Uma vacina que é dirigida prioritariamente às pessoas mais velhas, as mais afetadas pela Covid-19, pode ser ineficiente para aqueles acima de 65 anos?
Seria cruel e desastroso, em termos médicos, sociais, políticos e econômicos. Por isso, causou grande impacto o veredicto do comitê de vacinação do Instituto Robert Koch sobre a vacina desenvolvida pela parceria entre a universidade de Oxford e a farmacêutica AstraZeneca.
A vacina usa a tecnologia mais conhecida, de um vírus inativado manipulado para emular o novo coronavírus e desencadear uma resposta imunológica. A Pfizer, trabalhando em conjunto com a BioNTech, e a Moderna apostaram num método mais avançado, sem precedentes, de manipular as respostas do organismo através do RNA mensageiro.
Todas as vacinas mais conhecidas passaram por filtros rigorosos e limitações por idade só foram levantadas agora.
Os termos não poderiam ser mais claros. “Não existem dados suficientes em relação à eficácia da vacina para pessoas a partir de 65 anos”, disse o comitê conhecido pelas iniciais
“A vacina da AstraZeneca, ao contrário das vacinas que usam RNAm, só devem ser administradas a pessoas de 18 a 64 anos”.
Jornais alemães haviam antecipado a conclusão do Robert Koch e foram veementemente desmentidos pela AstraZeneca. A farmacêutica também disse que haviam confundido uma eficácia de 8% para os mais velhos – menos do que pífia – e os 8% de voluntários mais velhos, durante a fase de testes.
Os jornais estavam certos, pelo menos ao antecipar o que seria anunciado depois pelo Robert Koch.

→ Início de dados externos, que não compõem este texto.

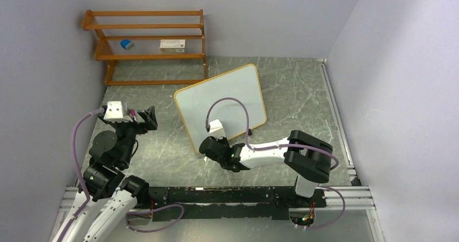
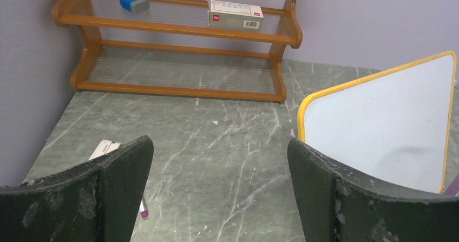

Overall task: Write a sentence on the whiteboard
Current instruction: Move the whiteboard stand to the center of the board.

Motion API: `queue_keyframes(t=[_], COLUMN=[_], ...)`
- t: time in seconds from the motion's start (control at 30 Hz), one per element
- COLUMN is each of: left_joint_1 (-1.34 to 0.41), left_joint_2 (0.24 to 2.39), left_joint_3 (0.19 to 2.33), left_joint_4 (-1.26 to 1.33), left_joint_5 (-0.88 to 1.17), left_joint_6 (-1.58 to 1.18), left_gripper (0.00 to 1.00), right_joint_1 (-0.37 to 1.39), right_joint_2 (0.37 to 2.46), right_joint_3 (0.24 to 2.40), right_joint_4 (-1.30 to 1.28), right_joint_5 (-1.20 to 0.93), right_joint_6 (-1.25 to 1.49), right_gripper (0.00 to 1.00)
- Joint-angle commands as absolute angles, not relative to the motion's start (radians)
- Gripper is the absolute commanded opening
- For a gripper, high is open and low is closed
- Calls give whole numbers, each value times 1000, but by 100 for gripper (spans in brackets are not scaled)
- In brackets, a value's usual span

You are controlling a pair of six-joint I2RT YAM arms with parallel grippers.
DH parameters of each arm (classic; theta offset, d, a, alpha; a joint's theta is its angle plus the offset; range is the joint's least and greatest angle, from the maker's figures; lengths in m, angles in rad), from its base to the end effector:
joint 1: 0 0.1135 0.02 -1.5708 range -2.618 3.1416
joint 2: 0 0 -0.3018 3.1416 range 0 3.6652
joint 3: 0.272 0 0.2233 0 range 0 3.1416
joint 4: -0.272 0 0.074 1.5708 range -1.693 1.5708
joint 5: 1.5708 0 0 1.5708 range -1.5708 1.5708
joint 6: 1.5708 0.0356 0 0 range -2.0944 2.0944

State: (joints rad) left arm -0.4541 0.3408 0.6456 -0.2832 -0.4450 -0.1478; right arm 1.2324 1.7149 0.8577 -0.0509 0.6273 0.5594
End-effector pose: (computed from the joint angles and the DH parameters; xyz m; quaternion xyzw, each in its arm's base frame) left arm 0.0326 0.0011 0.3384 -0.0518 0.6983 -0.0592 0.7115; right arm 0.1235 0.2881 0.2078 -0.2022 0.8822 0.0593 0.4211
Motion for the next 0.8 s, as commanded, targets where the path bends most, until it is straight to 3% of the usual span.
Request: queue_keyframes(t=[0.0, 0.37, 0.77], left_joint_1=[-444, -444, -400], left_joint_2=[331, 416, 725], left_joint_3=[654, 676, 765], left_joint_4=[-288, -301, -419], left_joint_5=[-465, -522, -632], left_joint_6=[-162, -193, -342], left_gripper=[97, 98, 98], right_joint_1=[1239, 1242, 1121], right_joint_2=[1692, 1595, 1318], right_joint_3=[822, 854, 822], right_joint_4=[-61, -74, -118], right_joint_5=[680, 676, 655], right_joint_6=[615, 531, 369], right_gripper=[0, 63, 100])
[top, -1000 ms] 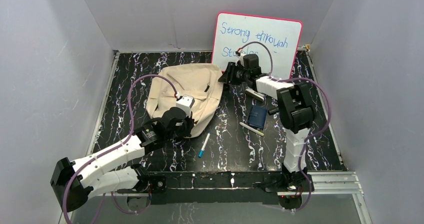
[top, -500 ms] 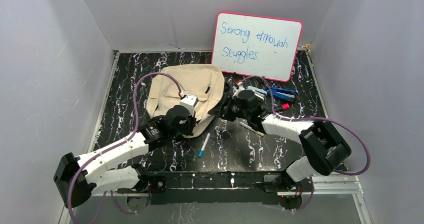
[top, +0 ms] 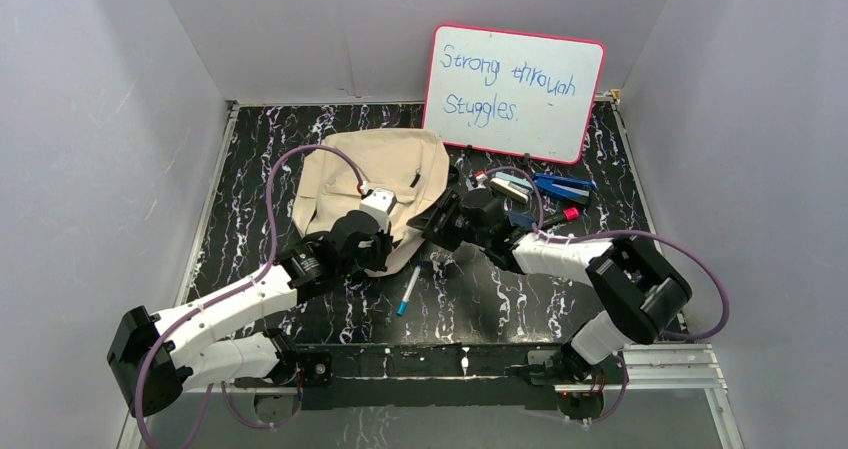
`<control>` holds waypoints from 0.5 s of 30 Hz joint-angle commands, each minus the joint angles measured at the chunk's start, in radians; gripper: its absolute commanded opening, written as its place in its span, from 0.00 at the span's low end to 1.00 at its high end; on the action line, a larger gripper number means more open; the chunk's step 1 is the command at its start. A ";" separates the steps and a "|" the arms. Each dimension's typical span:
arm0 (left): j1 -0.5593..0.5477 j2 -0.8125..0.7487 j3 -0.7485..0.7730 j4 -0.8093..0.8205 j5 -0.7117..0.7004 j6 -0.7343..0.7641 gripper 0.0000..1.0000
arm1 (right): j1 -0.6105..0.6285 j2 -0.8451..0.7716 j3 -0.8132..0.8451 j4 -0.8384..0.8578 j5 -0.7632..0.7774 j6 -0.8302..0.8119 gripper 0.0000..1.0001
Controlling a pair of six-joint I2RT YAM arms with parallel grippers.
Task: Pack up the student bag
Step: Zip the student bag at the center of the board.
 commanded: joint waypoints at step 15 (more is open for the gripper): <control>-0.001 -0.039 0.022 -0.012 -0.205 -0.043 0.00 | 0.037 0.079 -0.009 0.162 -0.009 0.045 0.00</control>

A conclusão do instituto coincide com um momento de alta estridência entre a AstraZeneca e a União Europeia em geral, com a Alemanha envolvida de forma particular a ponto de Angela Merkel ter convocado os representantes dos principais laboratórios para uma reunião, além dos governadores dos 16 estados alemães.
O problema começou com problemas no fornecimento das doses contratadas pela União Europeia e virou uma questão política, com alemães torcendo pela “nossa” BioNTech e britânicos falando em “nossa” vacina, a Oxford/AstraZeneca, como se os governos pudessem dispor como quisessem da produção de laboratórios privados (embora irrigados com muito dinheiro público, o melhor investimento possível numa pandemia).
O pano de fundo é altamente politizado.
O governo britânico tem interesse em mostrar como o Brexit foi positivo para o país, possibilitando decisões mais ágeis para apressar a aprovação das vacinas e a campanha de vacinação, já bem avançada.
A União Europeia, que quis dar um exemplo das vantagens das decisões conjuntas em crises como uma grave pandemia, está amargando um prejuízo – por motivos próprios, como é próprio das grandes burocracias, e pelo atraso nas encomendas feitas com a AstraZeneca.
Para completar, a Pfizer também teve problemas de produção, o que configura um atraso desastroso, principalmente para países que têm um histórico de eficiência a defender.
O momento é particularmente sensível porque a Agência Europeia de Medicamentos está para aprovar a vacina Oxford/AstraZeneca. A análise do Instituto Robert Koch afeta apenas o programa de vacinação na Alemanha. Mas evidentemente cria dúvidas e insegurança em outros países, apesar das garantias dadas por outros especialistas de que a vacina é segura para todas as idades.
A União Europeia quer endurecer o jogo e estabelecer regras que prejudicariam o Reino Unido, como uma permissão especial para a exportação de vacinas feitas em território sob sua jurisdição, com efeito direto sobre a unidade de produção da Pfizer na Bélgica.
A fábrica da AstraZeneca na Bélgica já sofreu ontem uma inspeção de emergência, feita por intervenção da Comissão Europeia, para verificar se os problemas de produção alegados eram verdadeiros.
A guerra das vacinas está ficando quente. E quanto mais um atestado de vacinação abrir caminho para atividades profissionais, viagens e regras mais relaxadas de confinamento, mais disputa haverá por acesso à imunização em massa.